Inquietitudes: qual é a sua?

    (*) Marli Gonçalves –

    Adoro inventar palavras novas, ou mesmo apenas dar-lhes umas novas letras, formas e sentidos, para que possam ser mais usadas e gastas do que o normal. Às vezes elas vêm à minha cabeça bem prontinhas. Até poderiam ser encaminhadas para um dicionário especial, que seria um sucesso de vendas nos meios populares, lá onde as palavras nascem dos sentimentos. Tortinhas, mas expressivas.

    Apresento-lhe, portanto, um sentimento que vejo comum a nós, brasileiros, pelo menos aos de bem, nesse momento: inquietitude. Ela, claro, a palavra, é uma variação da inquietude. Mas não para aí. Ela não se dá por rogada. Vai à luta, se mexe, tenta modificar as coisas, está atenta. É uma inquietude com atitude. Com movimento, e uma coisa que vibra (!) dentro de nós. A inquietitude é esperta, observadora, espera a hora e faz acontecer.

    Claro que a inquietitude – pelo menos a que penso – se difere também do furor, inclusive sexual, interno. Esses últimos dias – em um daqueles momentos particulares de auto-análise, porque não dá para ter terapia$ e é preciso se entender – estava tentando compreender a minha inquietação e impaciência. Às vezes até acordo no meio da noite, o que não é normal, tentando resolver coisas que são – ou deveriam ser – apenas do dia. A inquietação é difusa, mais do que a luz do abajur seja de que cor for. Ela incomoda, dá palpitação, você pensa mil coisas em um minuto, se embaralha mais ainda. Acaba deixando ainda mais coisas sem conclusão, tanto cansaço, tanta preguiça.

    As inquietudes, simples, existentes, segundo minhas observações, aumentam em períodos de Lua Cheia, como a grande e prateada dessa semana, sei lá por quais raios lunares e interplanetários vindos do infinito buraco negro. Daí a palavra ter se fixado na parte inventiva de minha cabeça e conseguido até me distrair, e se incorporar na forma de ação, e aí já de inquietitude. Não tem quem fale em ócio criativo? Acabo de inventar a inquietude com atitude, e também posso dar um blá de 171 a respeito, cheio de teses. Que tal uma palestra sobre como todo o país espera fervorosamente por mudanças, e que se uníssemos nossas inquietitudes conseguiríamos sair desse estágio de torpor?

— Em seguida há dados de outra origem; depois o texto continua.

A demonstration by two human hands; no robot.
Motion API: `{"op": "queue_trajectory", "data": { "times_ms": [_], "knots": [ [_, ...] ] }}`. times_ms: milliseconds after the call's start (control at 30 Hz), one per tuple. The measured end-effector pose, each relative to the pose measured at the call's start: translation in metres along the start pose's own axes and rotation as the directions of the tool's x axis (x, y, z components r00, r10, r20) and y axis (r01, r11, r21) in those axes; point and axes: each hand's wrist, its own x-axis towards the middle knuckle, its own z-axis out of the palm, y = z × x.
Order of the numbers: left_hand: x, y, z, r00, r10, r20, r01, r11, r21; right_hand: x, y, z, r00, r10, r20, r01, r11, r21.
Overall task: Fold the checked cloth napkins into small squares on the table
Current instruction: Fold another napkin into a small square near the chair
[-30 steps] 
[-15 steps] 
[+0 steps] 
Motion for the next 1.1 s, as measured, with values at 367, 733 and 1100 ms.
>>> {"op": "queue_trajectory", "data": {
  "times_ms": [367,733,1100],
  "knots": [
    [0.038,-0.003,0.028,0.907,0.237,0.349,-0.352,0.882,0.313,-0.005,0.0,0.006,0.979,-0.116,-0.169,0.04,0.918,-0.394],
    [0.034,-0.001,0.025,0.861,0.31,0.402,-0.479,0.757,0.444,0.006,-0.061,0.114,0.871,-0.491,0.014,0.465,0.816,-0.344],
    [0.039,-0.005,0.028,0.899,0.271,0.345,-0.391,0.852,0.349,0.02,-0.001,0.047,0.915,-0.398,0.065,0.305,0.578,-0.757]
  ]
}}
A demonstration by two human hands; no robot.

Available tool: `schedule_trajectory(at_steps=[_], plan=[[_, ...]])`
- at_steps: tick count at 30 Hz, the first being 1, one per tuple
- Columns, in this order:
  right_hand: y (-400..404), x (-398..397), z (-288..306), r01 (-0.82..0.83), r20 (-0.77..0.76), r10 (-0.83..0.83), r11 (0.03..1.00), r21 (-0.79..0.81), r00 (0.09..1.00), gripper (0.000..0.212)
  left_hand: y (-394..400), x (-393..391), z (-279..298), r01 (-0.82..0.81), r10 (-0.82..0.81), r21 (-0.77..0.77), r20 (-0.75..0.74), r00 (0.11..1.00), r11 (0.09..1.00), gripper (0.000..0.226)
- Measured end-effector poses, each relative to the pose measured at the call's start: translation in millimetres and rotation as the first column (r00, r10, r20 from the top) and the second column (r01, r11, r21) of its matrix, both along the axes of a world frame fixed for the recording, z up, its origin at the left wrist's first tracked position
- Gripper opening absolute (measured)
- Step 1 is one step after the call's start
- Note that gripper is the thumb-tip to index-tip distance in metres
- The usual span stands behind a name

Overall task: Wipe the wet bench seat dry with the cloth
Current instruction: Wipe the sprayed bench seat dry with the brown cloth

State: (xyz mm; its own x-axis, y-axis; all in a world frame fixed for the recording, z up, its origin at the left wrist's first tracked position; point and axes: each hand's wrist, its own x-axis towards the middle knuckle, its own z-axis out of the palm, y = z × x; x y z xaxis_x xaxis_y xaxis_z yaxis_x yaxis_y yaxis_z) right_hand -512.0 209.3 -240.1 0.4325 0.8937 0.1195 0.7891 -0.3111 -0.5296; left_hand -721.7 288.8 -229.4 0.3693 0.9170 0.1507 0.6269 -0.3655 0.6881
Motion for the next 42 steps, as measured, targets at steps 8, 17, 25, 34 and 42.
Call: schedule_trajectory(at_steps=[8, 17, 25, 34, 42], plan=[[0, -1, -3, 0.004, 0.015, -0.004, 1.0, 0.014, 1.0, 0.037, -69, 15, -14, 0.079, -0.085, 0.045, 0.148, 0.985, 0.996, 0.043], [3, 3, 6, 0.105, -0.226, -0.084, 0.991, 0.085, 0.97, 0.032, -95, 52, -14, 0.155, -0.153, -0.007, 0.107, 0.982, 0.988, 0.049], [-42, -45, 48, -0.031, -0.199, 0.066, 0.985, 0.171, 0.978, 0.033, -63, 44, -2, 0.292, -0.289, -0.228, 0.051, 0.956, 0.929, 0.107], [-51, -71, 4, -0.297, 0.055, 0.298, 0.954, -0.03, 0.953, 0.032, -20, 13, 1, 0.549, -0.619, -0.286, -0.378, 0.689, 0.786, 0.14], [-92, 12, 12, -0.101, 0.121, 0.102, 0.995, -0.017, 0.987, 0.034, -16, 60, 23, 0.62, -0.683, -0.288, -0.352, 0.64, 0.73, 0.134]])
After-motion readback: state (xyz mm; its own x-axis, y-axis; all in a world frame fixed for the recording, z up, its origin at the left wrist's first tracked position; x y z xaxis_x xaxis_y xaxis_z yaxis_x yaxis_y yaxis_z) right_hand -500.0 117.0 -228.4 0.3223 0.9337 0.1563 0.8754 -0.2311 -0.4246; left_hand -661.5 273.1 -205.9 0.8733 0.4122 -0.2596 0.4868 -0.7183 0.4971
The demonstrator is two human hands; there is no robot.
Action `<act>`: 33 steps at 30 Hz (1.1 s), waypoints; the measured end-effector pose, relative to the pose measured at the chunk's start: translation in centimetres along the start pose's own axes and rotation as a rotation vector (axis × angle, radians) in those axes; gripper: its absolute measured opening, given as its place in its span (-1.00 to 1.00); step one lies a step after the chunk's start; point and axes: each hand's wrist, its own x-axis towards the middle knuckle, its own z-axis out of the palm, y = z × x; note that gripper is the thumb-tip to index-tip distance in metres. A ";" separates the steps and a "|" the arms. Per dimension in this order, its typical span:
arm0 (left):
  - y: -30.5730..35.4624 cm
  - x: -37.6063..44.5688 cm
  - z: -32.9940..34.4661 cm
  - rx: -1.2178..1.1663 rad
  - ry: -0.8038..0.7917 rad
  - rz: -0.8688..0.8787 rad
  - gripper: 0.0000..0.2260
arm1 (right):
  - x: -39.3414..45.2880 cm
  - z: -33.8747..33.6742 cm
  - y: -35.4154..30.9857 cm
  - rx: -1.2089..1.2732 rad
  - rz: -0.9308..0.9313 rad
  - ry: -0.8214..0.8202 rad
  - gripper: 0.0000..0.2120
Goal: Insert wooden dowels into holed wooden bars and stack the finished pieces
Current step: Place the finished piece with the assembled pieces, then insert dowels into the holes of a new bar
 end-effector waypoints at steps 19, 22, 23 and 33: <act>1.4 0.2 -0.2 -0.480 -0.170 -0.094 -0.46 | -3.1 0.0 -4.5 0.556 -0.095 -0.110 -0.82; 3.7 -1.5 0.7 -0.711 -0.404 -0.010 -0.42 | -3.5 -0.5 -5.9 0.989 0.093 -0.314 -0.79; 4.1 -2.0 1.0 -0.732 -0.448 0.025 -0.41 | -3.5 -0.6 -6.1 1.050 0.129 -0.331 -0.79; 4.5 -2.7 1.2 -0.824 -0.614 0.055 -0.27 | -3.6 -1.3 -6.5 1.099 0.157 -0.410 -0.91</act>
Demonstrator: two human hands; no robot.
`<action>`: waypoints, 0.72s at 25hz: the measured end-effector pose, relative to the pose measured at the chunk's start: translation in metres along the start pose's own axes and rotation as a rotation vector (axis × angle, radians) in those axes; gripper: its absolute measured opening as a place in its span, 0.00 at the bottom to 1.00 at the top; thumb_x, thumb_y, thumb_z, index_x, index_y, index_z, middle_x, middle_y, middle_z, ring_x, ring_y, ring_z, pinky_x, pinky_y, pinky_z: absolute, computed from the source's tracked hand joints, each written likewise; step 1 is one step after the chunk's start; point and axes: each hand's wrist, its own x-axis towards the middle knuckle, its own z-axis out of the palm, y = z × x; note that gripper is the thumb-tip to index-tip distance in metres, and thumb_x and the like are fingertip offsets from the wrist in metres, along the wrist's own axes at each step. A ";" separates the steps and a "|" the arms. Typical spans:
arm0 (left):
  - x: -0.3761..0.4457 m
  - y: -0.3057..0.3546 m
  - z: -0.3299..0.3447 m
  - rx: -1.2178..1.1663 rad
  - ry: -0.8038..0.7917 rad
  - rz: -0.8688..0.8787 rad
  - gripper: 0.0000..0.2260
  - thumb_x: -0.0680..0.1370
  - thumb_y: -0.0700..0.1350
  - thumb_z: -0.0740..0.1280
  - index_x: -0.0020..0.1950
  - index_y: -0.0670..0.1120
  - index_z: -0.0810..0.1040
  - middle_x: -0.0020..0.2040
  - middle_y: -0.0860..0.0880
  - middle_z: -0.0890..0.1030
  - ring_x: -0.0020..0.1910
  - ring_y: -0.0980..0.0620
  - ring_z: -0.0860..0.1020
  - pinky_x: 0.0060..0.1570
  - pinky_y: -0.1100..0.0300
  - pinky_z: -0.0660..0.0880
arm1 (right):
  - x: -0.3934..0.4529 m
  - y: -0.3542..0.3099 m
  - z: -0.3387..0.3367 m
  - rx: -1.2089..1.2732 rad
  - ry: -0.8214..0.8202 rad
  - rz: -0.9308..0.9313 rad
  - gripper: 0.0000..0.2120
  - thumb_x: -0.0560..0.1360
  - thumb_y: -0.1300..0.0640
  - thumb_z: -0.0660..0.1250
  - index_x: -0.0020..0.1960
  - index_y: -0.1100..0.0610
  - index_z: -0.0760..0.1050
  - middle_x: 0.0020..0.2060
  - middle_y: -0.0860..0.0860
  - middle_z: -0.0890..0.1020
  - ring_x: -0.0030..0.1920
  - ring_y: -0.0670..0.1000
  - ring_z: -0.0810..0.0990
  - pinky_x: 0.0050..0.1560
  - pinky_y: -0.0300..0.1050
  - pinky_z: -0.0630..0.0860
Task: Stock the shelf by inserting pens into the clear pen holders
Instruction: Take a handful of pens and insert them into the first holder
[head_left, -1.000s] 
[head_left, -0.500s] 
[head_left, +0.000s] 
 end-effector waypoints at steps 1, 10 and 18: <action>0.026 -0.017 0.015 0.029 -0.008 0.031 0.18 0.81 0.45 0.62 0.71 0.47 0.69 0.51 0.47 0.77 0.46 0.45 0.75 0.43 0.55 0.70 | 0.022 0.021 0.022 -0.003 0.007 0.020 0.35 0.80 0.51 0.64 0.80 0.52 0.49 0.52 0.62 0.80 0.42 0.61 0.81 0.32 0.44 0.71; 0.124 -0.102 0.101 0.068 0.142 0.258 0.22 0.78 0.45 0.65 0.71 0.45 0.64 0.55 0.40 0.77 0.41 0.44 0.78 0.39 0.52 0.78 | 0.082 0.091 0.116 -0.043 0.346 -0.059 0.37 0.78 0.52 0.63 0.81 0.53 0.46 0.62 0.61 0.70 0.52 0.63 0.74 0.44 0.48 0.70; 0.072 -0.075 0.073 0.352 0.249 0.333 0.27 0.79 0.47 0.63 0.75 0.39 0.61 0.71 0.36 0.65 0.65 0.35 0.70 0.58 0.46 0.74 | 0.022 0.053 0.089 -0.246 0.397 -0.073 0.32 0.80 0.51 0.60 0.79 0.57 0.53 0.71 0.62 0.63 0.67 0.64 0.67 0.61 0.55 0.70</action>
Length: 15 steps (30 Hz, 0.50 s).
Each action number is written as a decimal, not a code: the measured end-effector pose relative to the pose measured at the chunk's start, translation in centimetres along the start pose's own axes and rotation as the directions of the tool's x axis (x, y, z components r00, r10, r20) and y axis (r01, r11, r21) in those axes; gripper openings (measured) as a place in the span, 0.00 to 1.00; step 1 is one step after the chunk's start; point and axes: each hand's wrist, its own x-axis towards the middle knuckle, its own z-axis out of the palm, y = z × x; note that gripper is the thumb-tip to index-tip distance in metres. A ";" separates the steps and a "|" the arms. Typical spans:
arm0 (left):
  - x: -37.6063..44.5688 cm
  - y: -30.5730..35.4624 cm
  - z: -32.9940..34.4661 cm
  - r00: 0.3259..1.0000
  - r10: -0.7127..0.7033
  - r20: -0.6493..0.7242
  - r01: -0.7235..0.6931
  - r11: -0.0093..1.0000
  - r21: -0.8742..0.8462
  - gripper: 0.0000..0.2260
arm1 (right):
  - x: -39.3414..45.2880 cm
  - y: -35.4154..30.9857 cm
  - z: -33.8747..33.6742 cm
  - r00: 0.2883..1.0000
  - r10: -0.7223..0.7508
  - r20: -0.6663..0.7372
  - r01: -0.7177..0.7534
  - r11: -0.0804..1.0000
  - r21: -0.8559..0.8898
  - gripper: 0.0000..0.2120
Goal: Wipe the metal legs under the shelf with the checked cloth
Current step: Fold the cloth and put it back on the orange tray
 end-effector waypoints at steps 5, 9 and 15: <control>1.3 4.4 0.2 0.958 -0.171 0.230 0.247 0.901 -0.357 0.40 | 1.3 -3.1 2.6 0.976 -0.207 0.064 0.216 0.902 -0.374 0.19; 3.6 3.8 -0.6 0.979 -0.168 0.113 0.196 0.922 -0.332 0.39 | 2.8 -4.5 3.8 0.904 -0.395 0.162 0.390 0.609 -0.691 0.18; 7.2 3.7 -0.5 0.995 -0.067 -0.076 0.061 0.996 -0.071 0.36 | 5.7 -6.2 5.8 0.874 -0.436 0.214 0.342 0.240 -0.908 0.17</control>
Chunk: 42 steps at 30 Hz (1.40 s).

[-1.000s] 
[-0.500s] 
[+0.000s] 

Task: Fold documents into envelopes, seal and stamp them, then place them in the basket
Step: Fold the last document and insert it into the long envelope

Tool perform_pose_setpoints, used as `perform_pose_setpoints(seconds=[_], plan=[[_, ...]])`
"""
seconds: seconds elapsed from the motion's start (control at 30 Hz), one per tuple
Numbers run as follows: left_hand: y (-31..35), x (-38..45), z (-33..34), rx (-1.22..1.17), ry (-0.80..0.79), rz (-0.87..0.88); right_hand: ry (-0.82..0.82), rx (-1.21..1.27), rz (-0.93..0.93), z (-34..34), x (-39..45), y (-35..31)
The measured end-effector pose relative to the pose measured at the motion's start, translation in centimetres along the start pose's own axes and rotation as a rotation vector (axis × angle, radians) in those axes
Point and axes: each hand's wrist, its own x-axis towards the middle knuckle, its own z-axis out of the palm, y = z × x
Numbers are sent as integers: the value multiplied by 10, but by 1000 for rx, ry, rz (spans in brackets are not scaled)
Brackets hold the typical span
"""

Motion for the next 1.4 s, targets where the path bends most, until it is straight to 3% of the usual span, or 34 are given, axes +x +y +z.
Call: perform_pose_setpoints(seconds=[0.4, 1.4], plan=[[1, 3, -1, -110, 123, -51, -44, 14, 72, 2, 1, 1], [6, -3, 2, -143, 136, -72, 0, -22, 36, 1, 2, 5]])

    Tinha assistido a debates na CPI, lido noticiário econômico, consultado meu não-saldo no banco, aberto quatro envelopes de contas para o dia 10 que se enfiaram debaixo de minha porta e que eram minhas mesmo, e me irritado com um nheconheco dos pedais do carro que fará com que ele seja recebido na oficina não vai demorar. O tempo estava seco. O Sol, lindo, o céu, azul, e eu fora do alcance de ambos. Não deu outra: deu o negócio.

    Na verdade eu era a tradução viva de um sentimento para o qual existe um termo, em iídiche, mais ou menos assim “nishguit”. Seria a grosso modo um mau humor sem razão, uma aflição sem calor, pressentimentos sem razão, fatias de pessimismo inoportunas, desdém. Apelidei de “nishguit da Lua Cheia”.

    Nossa língua é viva e tem tudo para ser mais dinâmica do que é. Inclusive batida nos dentes para reclamar de tantas hipocrisias e remelexos. Juntamos palavras, inventamos sons. Agora ouvi, por exemplo, uma cantora falar que o seu ritmo era o sertanejaxé. Fazer o quê? Ouvimos pop rock, samba-canção, porque não funkaxé, funknejo, rapopular, gospelsamba? Na política teríamos o Lulaluf, o Haddaerunda, o Kassaserra, o Chalitemer, entre outros…

    Basta mexer um pouquinho. Aglutinar. Rir para não chorar. Para quem diz que a língua é viva e a escrita, morta, digo que ambas estarão sempre se superando, principalmente para reportarmos os acontecimentos. Também não é ideia de aceitar erros, mas produzir acertos. Juntar lé com crê.

    Enfim, aplacarmos nossas inquietitudes. Com movimentestos, enquanto há tempis, diria o sábio Mussum.

    São Paulo, 2012, não para, não para. Mas parou para ver o Corinthians, igual parou para não ver o PCC em 2006

    (*) Marli Gonçalves é jornalista – Inquietude feminina que dá com lua, e sem lua também. Adora novas palavras, novos gestos e transformações. E tudo começou quando ganhou o genial “Emília no País da Gramática”, de Monteiro Lobato (1934).